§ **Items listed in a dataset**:
*** Block opens ***
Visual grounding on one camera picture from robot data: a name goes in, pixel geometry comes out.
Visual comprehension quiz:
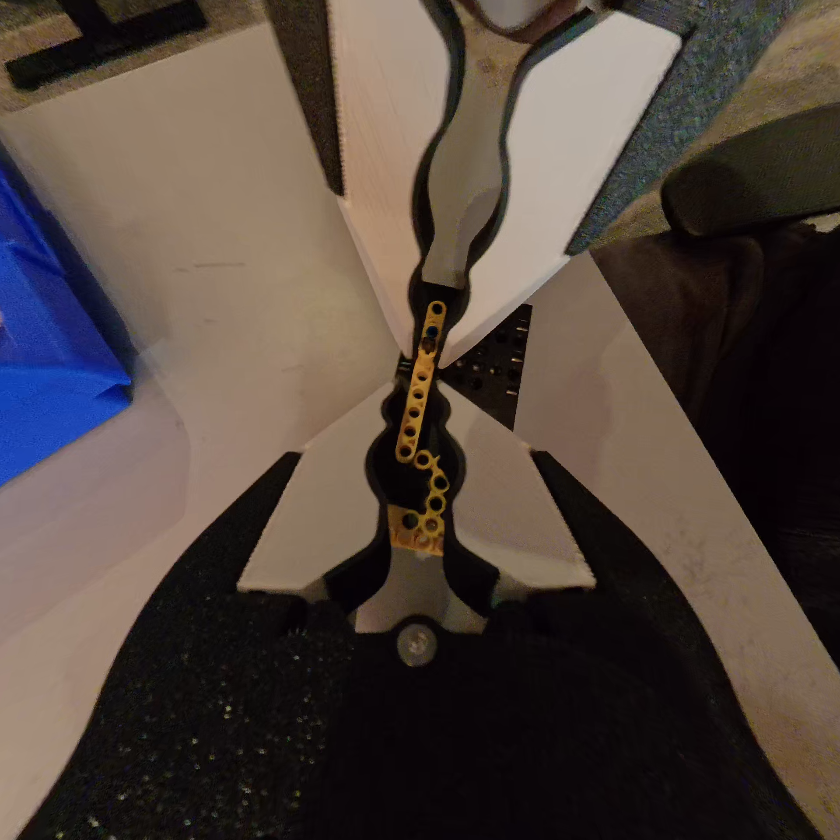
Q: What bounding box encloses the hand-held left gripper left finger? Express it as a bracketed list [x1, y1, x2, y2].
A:
[236, 381, 411, 614]

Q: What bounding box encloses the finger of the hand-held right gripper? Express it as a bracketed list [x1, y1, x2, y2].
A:
[331, 0, 460, 358]
[436, 13, 683, 370]

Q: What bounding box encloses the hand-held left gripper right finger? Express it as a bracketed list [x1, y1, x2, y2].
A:
[436, 387, 597, 618]

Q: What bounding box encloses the yellow and black brick assembly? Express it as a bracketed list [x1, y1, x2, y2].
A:
[367, 303, 534, 559]

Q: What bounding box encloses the yellow perforated beam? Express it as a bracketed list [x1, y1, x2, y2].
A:
[395, 301, 448, 463]

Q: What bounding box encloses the black chair armrest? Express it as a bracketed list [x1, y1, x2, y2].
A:
[661, 105, 840, 237]

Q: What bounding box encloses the person's leg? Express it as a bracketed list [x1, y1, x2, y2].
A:
[591, 223, 840, 421]

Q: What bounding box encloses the black legged wooden desk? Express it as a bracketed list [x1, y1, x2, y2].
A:
[3, 0, 210, 91]

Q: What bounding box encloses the blue storage bin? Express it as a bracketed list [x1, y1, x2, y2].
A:
[0, 141, 135, 490]

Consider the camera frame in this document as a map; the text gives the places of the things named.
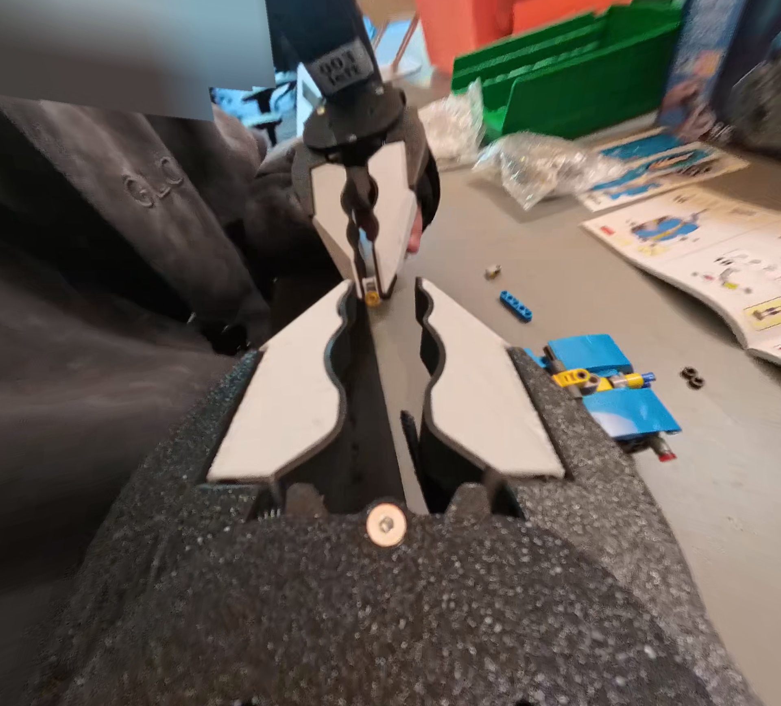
*** Block closes ***
§ **Work order**: In the entries above, find every line with the word "right" and list it.

§ **Response area**:
Q: What bounding box encloses the finger of the hand-held right gripper? Express it as a bracketed list [x1, y1, x2, y2].
Q: What bounding box encloses the hand-held left gripper right finger? Express it as a bracketed list [x1, y1, x2, y2].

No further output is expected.